MeterTable::MeterTable(float inMinDecibels, size_t inTableSize, float inRoot)
: mMinDecibels(inMinDecibels),
mDecibelResolution(mMinDecibels / (inTableSize - 1)),
mScaleFactor(1. / mDecibelResolution)
{
if (inMinDecibels >= 0.)
{
printf("MeterTable inMinDecibels must be negative");
return;
}
//Allocate a table to store the 400 values
mTable = (float*)malloc(inTableSize*sizeof(float));
//Remember, "dB" is a logarithmic scale.
//If we have a range of -160dB to 0dB, -80dB is NOT 50% power!!!
//We need to convert it to a linear scale. Thus, we do pow(10, (0.05 * dbValue)), as stated in my question.
double minAmp = DbToAmp(inMinDecibels);
//For the next couple of steps, you need to know linear interpolation.
//Again, remember that all calculations are on a LINEAR scale.
//Attached is an image of the basic linear interpolation formula, and some simple equation solving.
//As per the image, and the following line, (y1 - y0) is the ampRange -
//where y1 = maxAmp and y0 = minAmp.
//In this case, maxAmp = 1amp, as our maxDB is 0dB - FYI: 0dB = 1amp.

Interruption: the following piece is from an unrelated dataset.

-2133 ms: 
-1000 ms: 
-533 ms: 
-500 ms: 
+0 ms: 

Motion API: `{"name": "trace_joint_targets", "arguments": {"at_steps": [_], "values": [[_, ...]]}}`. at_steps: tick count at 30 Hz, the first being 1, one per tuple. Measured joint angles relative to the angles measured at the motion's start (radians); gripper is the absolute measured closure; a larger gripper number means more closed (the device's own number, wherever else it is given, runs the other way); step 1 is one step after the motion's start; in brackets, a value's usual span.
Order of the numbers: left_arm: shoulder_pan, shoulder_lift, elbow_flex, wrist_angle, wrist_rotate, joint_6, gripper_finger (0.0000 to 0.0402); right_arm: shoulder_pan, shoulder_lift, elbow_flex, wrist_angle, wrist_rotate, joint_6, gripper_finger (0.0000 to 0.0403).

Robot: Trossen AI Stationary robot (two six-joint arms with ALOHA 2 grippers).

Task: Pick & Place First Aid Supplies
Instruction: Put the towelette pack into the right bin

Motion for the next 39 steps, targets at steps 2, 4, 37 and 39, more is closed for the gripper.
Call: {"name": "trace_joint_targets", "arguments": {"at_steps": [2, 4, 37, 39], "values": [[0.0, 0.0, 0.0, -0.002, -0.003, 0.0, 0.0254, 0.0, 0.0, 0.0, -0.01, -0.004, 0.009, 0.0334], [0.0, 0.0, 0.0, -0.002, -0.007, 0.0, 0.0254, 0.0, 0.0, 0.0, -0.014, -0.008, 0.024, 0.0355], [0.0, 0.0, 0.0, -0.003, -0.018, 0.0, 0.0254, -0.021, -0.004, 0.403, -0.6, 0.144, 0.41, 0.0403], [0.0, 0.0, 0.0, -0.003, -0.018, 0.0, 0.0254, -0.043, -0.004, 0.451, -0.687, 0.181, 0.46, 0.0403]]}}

//Thus, ampRange = (maxAmp - minAmp) = 1. - minAmp
double ampRange = 1. - minAmp;
//As you can see, invAmpRange is the extreme right hand side fraction on our image's "Step 3"

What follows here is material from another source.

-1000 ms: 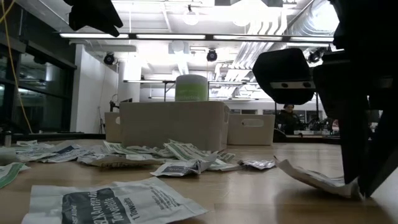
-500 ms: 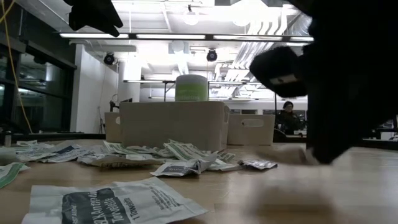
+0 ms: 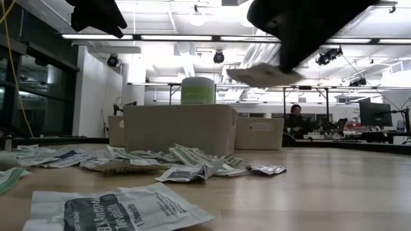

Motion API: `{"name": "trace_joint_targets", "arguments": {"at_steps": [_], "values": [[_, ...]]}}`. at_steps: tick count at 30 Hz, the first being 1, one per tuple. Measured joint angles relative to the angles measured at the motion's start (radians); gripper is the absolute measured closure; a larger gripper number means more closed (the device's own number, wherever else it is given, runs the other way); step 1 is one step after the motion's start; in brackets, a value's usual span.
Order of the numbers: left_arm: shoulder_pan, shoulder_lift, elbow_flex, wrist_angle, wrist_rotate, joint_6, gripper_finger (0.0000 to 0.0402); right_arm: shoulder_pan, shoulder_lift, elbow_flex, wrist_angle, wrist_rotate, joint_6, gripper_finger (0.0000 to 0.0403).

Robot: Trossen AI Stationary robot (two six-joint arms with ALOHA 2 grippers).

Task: Pick & Place First Aid Supplies
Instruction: Put the towelette pack into the right bin

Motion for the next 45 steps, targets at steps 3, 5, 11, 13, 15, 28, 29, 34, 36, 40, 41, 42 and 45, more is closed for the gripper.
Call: {"name": "trace_joint_targets", "arguments": {"at_steps": [3, 5, 11, 13, 15, 28, 29, 34, 36, 40, 41, 42, 45], "values": [[0.0, 0.0, 0.0, 0.0, -0.003, 0.0, 0.0254, -0.041, 0.0, 0.063, -0.112, 0.053, 0.076, 0.0403], [0.0, 0.0, 0.0, 0.0, -0.011, 0.0, 0.0254, -0.076, 0.0, 0.103, -0.185, 0.069, 0.119, 0.0403], [0.0, 0.0, 0.0, 0.0, -0.016, 0.0, 0.0254, -0.2, 0.0, 0.211, -0.385, 0.112, 0.203, 0.0403], [0.0, 0.0, 0.0, 0.0, -0.016, 0.0, 0.0254, -0.25, -0.004, 0.241, -0.439, 0.119, 0.219, 0.0403], [0.0, 0.0, 0.0, 0.001, -0.016, 0.0, 0.0254, -0.303, -0.014, 0.265, -0.479, 0.119, 0.221, 0.0403], [0.0, 0.0, 0.0, 0.005, -0.017, -0.015, 0.0254, -0.683, -0.185, 0.177, -0.539, 0.087, 0.204, 0.0403], [0.0, 0.0, 0.0, 0.005, -0.019, -0.019, 0.0254, -0.708, -0.191, 0.164, -0.538, 0.074, 0.189, 0.0403], [0.0, 0.0, 0.0, 0.003, -0.024, -0.026, 0.0254, -0.807, -0.197, 0.105, -0.503, 0.036, -0.024, 0.0403], [0.0, 0.0, 0.0, 0.003, -0.024, -0.026, 0.0254, -0.837, -0.198, 0.065, -0.468, 0.005, -0.167, 0.0403], [0.0, 0.0, 0.0, 0.002, -0.024, -0.026, 0.0254, -0.894, -0.198, -0.022, -0.407, -0.025, -0.381, 0.0403], [0.0, 0.0, 0.0, 0.002, -0.024, -0.026, 0.0254, -0.907, -0.198, -0.043, -0.389, -0.025, -0.431, 0.0403], [0.0, 0.0, 0.0, 0.002, -0.024, -0.026, 0.0254, -0.921, -0.198, -0.065, -0.37, -0.024, -0.487, 0.0403], [0.0, 0.0, 0.0, 0.002, -0.024, -0.027, 0.0254, -0.958, -0.198, -0.123, -0.311, -0.012, -0.632, 0.0403]]}}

double invAmpRange = 1. / ampRange;
//Now, if we were looking for different values of x0, x1, y0 or y1, simply substitute it in that equation and you're good to go. :)
//The only reason we were able to get rid of x0 was because our minInterpolatedValue was 0.
//I'll come to this later.
double rroot = 1. / inRoot;
for (size_t i = 0; i < inTableSize; ++i) {
//Thus, for each entry in the table, multiply that entry with it's "weight" factor.
double decibels = i * mDecibelResolution;
//Convert the "weighted" value to amplitude using pow(10, (0.05 * decibelValue));
double amp = DbToAmp(decibels);
//This is linear interpolation - based on our image, this is the same as "Step 3" of the image.
double adjAmp = (amp - minAmp) * invAmpRange;
//This is where inRoot and rroot come into picture.
//Linear interpolation gives you a "straight line" between 2 end-points.
//rroot = 0.5
//If I raise a variable, say myValue by 0.5, it is essentially taking the square root of myValue.
//So, instead of getting a "straight line" response, by storing the square root of the value,
//we get a curved response that is similar to the one drawn in the image (note: not to scale).
mTable[i] = pow(adjAmp, rroot);
}
}
Response Curve image: As you can see, the "Linear curve" is not exactly a curve. >_<
Hope this helps the community in some way. :)
No expert, but based on physics and math:
Assume the max amplitude is 1 and minimum is 0.0001 [corresponding to -80db, which is what min db value is set to in the apple example : #define kMinDBvalue -80.0 in AQLevelMeter.h]
minAmp is the minimum amplitude = 0.0001 for this example
Now, all that is being done is the amplitudes in multiples of the decibel resolution are being adjusted against the minimum amplitude:
adjusted amplitude = (amp-minamp)/(1-minamp)
This makes the range of the adjusted amplitude = 0 to 1 instead of 0.0001 to 1 (if that was desired).
inRoot is set to 2 here. rroot=1/2 - raising to power 1/2 is square root. from apple's file:
// inRoot - this controls the curvature of the response. 2.0 is square root, 3.0 is cube root. But inRoot doesn't have to be integer valued, it could be 1.8 or 2.5, etc.
Essentially gives you a response between 0 and 1 again, and the curvature of that varies based on what value you set for inRoot.